→ **ABOUT THIS EXERCISE**: In the records below, the line with "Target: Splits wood" opens the range and the line with "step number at" closes it; print that range exactly and nothing else.

--------------------------------------------------

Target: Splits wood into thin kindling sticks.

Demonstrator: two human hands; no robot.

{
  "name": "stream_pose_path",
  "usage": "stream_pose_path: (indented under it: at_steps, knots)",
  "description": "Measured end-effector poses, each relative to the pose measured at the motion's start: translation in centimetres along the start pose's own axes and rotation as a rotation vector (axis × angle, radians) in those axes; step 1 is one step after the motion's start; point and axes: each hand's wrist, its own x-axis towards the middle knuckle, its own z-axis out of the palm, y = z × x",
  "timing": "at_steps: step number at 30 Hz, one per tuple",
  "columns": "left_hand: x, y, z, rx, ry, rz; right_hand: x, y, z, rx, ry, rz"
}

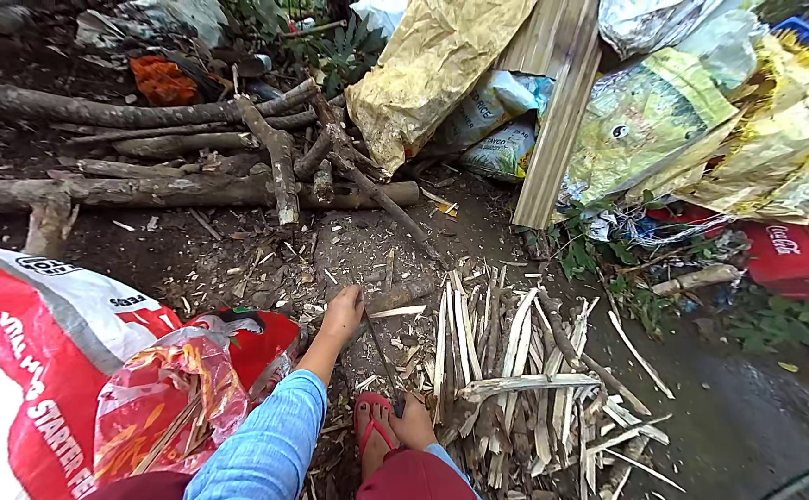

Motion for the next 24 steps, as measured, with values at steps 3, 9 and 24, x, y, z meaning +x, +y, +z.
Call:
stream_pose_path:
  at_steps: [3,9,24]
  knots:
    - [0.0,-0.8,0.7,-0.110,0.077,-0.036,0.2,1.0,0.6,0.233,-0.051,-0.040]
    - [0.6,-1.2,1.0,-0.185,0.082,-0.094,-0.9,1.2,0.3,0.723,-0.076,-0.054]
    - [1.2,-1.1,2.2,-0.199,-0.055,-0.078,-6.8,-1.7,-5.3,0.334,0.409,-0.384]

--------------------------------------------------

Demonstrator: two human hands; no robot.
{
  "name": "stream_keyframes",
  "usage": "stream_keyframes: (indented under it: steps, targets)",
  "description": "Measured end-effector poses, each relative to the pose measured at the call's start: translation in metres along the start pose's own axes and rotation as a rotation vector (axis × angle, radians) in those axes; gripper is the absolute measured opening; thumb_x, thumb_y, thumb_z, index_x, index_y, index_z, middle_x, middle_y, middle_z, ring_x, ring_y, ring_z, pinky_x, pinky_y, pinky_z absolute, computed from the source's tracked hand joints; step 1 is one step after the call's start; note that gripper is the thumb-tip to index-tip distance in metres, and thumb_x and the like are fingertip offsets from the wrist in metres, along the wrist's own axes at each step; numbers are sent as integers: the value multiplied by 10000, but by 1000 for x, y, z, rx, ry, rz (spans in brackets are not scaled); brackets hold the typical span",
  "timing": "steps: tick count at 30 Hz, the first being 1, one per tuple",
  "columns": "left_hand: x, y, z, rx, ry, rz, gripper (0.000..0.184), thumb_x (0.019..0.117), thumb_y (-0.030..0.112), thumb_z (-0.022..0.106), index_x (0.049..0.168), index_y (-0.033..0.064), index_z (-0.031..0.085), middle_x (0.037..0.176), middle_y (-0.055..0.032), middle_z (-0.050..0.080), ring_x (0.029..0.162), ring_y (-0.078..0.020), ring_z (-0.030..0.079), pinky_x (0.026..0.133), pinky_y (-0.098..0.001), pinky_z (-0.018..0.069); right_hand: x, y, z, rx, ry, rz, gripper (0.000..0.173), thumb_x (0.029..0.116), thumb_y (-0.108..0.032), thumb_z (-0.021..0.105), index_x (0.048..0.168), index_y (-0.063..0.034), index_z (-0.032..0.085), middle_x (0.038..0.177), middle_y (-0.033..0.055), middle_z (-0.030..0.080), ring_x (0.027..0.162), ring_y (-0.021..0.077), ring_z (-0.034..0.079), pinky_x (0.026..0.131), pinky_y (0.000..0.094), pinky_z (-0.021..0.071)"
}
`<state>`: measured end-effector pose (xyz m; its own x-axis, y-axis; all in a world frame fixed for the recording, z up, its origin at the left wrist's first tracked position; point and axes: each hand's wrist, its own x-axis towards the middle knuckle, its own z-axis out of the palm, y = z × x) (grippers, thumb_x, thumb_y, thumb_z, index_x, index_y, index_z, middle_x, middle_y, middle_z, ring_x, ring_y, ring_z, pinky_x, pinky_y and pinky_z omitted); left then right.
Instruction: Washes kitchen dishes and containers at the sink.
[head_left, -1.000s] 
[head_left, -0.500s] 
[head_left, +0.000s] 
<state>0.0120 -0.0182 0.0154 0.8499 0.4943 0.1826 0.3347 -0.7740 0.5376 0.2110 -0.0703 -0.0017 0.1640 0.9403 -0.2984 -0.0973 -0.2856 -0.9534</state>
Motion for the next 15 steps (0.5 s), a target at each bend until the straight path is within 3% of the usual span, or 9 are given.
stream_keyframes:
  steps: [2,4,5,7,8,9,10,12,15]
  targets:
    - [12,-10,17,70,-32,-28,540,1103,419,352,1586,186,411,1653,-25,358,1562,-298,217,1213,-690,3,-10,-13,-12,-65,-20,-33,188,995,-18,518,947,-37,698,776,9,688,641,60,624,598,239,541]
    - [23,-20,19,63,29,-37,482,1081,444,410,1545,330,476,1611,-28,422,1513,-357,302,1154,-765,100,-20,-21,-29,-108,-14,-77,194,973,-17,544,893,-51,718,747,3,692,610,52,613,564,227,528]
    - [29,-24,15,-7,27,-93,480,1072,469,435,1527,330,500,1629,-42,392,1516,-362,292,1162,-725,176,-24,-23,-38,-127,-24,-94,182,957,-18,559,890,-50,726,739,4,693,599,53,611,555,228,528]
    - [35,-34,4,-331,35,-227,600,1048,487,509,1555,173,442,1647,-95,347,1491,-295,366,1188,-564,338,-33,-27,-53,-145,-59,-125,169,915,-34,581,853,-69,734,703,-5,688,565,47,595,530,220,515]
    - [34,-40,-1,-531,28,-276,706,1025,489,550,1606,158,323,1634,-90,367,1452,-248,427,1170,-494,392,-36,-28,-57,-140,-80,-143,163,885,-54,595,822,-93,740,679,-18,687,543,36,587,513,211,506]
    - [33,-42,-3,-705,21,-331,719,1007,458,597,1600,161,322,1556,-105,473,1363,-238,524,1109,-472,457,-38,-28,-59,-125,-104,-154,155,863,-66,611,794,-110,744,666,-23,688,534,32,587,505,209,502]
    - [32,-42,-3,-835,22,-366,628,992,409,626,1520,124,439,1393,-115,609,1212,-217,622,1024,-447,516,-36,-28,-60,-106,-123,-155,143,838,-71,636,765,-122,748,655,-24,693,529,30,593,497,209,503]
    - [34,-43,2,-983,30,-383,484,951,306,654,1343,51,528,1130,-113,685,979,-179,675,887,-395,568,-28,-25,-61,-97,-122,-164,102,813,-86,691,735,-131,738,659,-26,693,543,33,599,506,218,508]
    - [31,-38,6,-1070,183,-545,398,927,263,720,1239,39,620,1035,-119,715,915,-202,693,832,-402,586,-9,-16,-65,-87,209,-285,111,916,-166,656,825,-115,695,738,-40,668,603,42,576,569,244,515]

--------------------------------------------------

→ **EXERCISE SOLUTION**:
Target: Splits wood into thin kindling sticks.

Demonstrator: two human hands; no robot.

{
  "name": "stream_pose_path",
  "usage": "stream_pose_path: (indented under it: at_steps, knots)",
  "description": "Measured end-effector poses, each relative to the pose measured at the motion's start: translation in centimetres along the start pose's own axes and rotation as a rotation vector (axis × angle, radians) in those axes; step 1 is one step after the motion's start; point and axes: each hand's wrist, its own x-axis towards the middle knuckle, its own z-axis out of the palm, y = z × x",
  "timing": "at_steps: step number at 30 Hz, one per tuple",

The exercise has been completed in full.